Highly experimental storytelling and poetry via a cluster of websites. 


Yes, really! But very few people are buying that story. Not the District Attorney’s office in Los Angeles. Not the literary scholars and poets holed up on an Ozark hay farm. They keep litigating and annotating and writing poetry as if there might be more.  Forcing, in fact, a second “season” of this experiment beginning on June 21, 2011.

Attorneys and poets together?  If you tell me the basic storyline, maybe I can follow it better.
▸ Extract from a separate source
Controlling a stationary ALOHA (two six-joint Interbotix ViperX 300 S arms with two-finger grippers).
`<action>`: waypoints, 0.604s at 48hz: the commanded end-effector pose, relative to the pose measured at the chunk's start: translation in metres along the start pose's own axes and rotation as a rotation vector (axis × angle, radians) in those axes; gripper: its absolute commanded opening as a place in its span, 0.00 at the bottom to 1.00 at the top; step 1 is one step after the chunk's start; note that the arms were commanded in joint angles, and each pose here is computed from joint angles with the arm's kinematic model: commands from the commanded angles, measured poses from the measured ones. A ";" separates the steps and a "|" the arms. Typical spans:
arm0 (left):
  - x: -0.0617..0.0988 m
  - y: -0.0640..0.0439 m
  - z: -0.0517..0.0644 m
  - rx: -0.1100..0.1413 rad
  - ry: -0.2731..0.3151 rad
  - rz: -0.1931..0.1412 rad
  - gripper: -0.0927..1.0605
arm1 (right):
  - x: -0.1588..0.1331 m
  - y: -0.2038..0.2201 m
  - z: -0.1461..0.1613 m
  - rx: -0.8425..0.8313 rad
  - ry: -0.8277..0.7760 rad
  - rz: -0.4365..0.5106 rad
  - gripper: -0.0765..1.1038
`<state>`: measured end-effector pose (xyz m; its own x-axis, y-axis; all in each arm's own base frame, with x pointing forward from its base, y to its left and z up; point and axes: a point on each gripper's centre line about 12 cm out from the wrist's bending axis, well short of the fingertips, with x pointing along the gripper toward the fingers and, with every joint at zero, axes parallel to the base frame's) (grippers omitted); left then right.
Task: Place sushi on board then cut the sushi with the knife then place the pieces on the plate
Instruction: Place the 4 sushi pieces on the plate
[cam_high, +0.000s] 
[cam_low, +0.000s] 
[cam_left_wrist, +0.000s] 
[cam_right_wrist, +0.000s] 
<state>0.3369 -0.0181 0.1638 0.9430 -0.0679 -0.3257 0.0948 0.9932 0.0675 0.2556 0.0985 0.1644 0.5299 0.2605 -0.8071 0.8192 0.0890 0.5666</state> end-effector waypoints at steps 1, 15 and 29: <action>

No doubt. Ok, a poet and hayfarmer named Demod Smith from the Missouri Ozarks dies right after writing an exceedingly long poem called The Hayfield. His widow pays an alleged scam artist (my boss!) in Los Angeles to annotate and publish the poem online.  My boss, the cyber-publisher Dr. Edgar Scattergood, allegedly fails to publish The Hayfield, which triggers a fraud case against him by the Los Angeles District Attorney’s office.  On this website that the court ordered Dr. Scattergood to create, we follow the posts of scholars forced by the court to annotate the poem from the Ozarks as well as the attorneys litigating the fraud case in LA. 

Interesting. And from two locations?  Isn’t that expensive storytelling?

You’re telling me? No kidding. We are considering a switch to Vancouver. : )

But for now, one location is Los Angeles where the District Attorney’s office charges that Dr. Edgar Scattergood and his staff have been defrauding consumers into purchasing his Posthumous Vanity Publishing services over the internet.  He targets the widows of people who couldn’t write but wouldn’t quit. Scattergood’s array of websites and complex hyper-linking convey to his customers a false sense of depth that trick them into thinking he’s a legitimate and influential publisher.  Allegedly. (Remember, I work for him.)

From the Missouri Ozarks, after Scattergood allegedly refused to publish the entire poem, much less provide the expensive line-by-line annotations, the widow Smith complained to the District Attorney’s office.  Scholars were sent to the Smith farm to do the annotation and hopefully fend off the DA’s lawsuit (which was eventually filed and Judge Asa Hornscar has already issued an injunction that keeps the scholars on the farm and annotating until the job is done).  The scholars, led by Dr. Odie Leucas and Dr. Catherine Shockley, post their annotations on a weekly basis as well as their impressions of life on the farm.  The poem that several scholars initially scorn soon intrigues them as evidence unfolds showing that the poem’s fictional protaganist, a drunk farmer named Arnie, has a bone to pick with his creator.

The action begins on September 23, 2010, the first day of Autumn, and what we call Season One ended on the first day of Winter. It’s picking up again as we enter Summer 2011 and the volumes of a March 7 court transcript are released one by one.

Is your boss guilty of fraud?

Good follow-up question! Clearly, we have an critical mind putting these questions to us, a mind that refuses to be spoon-fed tripe by a disgruntled widow and a Deputy District Attorney with an axe to grind.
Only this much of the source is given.